*Task details*
In the data below, one line contains "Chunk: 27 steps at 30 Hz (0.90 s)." and a later one contains "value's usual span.". Print both, with every line between them, exactly and alone.

• • • • • • •

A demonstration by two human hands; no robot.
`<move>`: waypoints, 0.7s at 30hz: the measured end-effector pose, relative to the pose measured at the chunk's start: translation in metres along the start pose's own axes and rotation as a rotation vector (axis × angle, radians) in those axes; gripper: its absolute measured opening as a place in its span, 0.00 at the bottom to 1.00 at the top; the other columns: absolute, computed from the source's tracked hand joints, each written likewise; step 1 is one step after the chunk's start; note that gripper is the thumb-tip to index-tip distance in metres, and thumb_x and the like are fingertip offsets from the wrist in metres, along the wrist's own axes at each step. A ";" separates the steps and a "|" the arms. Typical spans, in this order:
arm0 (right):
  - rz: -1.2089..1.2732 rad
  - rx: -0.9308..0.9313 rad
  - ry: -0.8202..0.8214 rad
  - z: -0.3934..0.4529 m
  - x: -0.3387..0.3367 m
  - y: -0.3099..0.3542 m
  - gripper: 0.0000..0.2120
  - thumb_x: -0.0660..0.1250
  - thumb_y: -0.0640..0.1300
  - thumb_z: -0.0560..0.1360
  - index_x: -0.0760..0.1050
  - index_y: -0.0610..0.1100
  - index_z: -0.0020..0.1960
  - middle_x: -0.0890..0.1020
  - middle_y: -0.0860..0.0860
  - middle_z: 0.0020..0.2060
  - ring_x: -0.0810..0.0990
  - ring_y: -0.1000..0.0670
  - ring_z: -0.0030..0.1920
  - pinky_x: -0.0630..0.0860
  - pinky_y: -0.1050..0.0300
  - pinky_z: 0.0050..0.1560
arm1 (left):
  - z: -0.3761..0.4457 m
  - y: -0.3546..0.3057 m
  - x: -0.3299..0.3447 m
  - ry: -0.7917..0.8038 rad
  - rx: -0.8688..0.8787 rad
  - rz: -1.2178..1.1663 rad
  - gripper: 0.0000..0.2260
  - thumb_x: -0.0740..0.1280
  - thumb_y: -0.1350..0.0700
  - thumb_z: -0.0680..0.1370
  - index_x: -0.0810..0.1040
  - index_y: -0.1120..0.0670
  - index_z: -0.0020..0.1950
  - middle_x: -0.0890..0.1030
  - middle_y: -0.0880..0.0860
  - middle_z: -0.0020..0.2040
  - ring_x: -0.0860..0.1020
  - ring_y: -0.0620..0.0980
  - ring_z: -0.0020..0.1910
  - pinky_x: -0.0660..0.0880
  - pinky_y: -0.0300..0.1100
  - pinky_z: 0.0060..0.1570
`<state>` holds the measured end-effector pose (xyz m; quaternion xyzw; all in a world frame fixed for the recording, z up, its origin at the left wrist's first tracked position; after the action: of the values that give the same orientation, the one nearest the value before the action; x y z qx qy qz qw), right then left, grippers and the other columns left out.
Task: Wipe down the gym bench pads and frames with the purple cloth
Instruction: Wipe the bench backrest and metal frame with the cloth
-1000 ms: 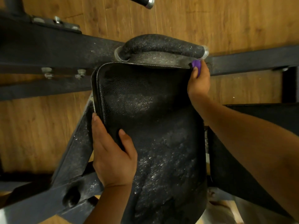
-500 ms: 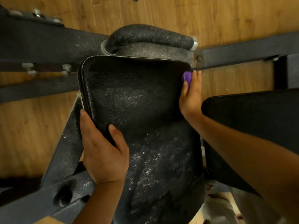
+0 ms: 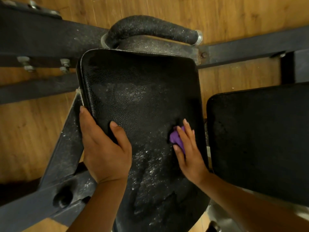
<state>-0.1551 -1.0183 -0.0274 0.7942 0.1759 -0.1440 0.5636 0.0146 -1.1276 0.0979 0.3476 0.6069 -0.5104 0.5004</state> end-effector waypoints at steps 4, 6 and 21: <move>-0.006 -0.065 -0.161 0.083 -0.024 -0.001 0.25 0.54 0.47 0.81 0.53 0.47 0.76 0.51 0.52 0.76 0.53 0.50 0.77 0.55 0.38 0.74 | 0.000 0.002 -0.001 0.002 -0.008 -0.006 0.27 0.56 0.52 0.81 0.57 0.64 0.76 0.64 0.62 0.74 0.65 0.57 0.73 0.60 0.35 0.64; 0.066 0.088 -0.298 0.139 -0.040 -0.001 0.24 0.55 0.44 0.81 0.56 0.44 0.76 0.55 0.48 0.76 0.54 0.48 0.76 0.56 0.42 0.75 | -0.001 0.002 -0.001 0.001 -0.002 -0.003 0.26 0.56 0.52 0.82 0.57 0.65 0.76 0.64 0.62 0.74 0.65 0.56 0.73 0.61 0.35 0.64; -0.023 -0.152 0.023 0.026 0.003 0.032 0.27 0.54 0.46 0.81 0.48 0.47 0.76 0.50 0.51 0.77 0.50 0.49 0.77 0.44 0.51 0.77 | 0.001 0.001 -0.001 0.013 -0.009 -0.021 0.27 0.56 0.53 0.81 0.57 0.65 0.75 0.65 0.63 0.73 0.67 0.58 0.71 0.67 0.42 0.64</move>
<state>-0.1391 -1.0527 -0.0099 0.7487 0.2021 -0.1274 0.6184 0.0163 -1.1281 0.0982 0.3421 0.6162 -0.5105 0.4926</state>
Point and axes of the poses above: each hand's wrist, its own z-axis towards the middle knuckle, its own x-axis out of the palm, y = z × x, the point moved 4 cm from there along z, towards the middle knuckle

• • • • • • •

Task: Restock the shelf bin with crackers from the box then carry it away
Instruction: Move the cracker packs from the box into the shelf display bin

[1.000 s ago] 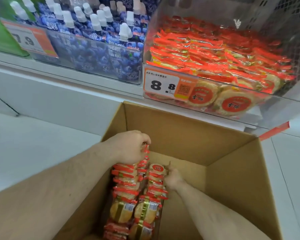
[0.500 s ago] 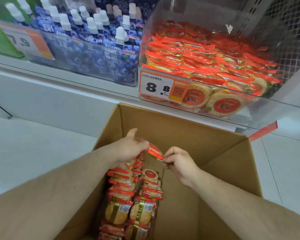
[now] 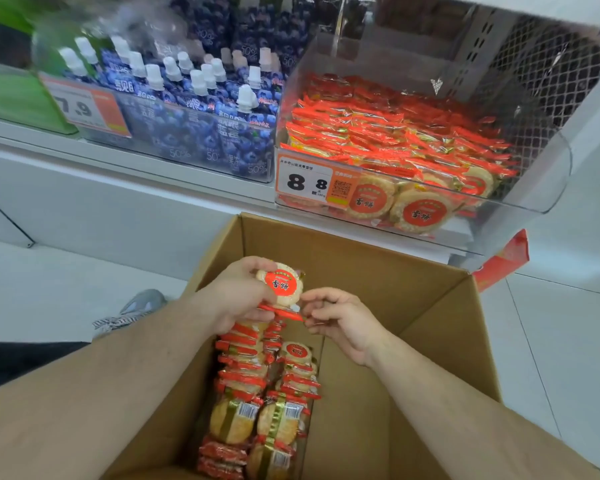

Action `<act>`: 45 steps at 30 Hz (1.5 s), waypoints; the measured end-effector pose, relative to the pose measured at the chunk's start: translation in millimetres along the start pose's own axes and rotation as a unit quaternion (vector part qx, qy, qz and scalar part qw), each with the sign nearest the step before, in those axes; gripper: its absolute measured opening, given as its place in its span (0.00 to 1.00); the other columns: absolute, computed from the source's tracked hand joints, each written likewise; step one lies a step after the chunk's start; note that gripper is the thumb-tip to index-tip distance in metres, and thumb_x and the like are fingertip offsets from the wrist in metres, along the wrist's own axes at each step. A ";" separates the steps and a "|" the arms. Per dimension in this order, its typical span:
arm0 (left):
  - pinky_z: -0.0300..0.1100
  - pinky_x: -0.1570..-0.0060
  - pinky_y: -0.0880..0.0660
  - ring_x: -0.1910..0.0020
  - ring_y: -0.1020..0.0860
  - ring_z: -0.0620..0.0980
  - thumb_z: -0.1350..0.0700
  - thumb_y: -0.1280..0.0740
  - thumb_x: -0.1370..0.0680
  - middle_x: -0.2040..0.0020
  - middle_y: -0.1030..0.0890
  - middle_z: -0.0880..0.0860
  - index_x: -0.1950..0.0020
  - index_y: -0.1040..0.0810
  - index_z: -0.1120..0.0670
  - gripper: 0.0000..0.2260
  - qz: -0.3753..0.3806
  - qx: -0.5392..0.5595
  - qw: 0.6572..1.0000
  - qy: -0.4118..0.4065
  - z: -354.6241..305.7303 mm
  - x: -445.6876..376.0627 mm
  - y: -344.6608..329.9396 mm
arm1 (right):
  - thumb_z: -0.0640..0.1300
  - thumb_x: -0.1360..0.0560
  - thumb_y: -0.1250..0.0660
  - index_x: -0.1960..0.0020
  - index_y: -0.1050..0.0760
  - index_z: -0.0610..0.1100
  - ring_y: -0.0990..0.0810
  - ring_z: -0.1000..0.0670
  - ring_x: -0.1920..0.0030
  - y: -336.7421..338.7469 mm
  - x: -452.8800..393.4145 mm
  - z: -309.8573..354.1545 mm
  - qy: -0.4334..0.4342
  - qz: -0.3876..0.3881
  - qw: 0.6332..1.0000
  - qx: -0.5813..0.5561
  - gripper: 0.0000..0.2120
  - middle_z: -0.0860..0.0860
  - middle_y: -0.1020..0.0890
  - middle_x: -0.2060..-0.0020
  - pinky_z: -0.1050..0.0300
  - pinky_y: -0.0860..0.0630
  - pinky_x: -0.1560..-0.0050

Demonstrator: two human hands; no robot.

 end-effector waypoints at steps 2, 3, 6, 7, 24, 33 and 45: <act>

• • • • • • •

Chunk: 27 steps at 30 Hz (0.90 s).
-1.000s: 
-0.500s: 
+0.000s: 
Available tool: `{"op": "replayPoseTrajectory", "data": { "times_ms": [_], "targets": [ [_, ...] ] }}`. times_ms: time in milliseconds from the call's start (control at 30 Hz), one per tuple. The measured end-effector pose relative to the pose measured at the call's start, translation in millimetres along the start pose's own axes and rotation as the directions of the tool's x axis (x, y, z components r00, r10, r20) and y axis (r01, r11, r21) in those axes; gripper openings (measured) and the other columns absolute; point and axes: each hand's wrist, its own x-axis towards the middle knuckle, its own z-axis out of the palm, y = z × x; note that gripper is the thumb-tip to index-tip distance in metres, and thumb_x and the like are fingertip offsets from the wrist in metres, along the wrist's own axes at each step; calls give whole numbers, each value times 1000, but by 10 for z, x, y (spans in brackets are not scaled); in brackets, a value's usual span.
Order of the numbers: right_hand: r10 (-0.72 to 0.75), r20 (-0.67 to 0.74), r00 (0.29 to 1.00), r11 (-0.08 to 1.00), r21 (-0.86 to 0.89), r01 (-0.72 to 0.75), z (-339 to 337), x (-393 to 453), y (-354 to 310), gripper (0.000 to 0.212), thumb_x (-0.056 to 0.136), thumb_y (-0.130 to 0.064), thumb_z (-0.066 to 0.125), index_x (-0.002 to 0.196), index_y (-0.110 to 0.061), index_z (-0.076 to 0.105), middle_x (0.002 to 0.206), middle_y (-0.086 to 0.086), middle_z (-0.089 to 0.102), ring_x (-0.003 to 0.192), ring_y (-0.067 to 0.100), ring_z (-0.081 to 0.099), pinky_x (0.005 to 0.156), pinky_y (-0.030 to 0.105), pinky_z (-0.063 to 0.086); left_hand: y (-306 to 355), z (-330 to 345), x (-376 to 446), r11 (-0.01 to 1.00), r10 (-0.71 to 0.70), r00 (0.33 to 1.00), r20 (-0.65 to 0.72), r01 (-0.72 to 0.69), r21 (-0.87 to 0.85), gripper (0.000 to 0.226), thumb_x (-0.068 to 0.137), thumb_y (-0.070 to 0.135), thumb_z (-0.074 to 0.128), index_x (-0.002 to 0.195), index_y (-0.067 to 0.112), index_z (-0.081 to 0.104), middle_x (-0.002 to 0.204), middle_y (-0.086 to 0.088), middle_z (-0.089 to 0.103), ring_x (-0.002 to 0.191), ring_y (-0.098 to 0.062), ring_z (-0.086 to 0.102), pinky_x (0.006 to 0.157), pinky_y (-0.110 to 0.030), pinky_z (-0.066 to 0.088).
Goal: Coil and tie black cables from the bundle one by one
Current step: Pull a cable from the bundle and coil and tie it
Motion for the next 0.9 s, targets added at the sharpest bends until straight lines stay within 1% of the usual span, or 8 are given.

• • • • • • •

*Solution*
Chunk: 27 steps at 30 Hz (0.90 s).
-1.000s: 
-0.500s: 
+0.000s: 
Available tool: `{"op": "replayPoseTrajectory", "data": { "times_ms": [_], "targets": [ [_, ...] ] }}`. times_ms: time in milliseconds from the call's start (control at 30 Hz), one per tuple. The measured end-effector pose relative to the pose measured at the call's start, translation in millimetres along the start pose's own axes and rotation as the directions of the tool's x axis (x, y, z components r00, r10, r20) and y axis (r01, r11, r21) in those axes; gripper openings (measured) and the other columns absolute; point and axes: each hand's wrist, its own x-axis towards the middle knuckle, its own z-axis out of the palm, y = z × x; note that gripper is the thumb-tip to index-tip distance in metres, and thumb_x and the like are fingertip offsets from the wrist in metres, along the wrist's own axes at each step; calls give whole numbers, each value times 1000, but by 10 for z, x, y (spans in brackets are not scaled); in brackets, a value's usual span.

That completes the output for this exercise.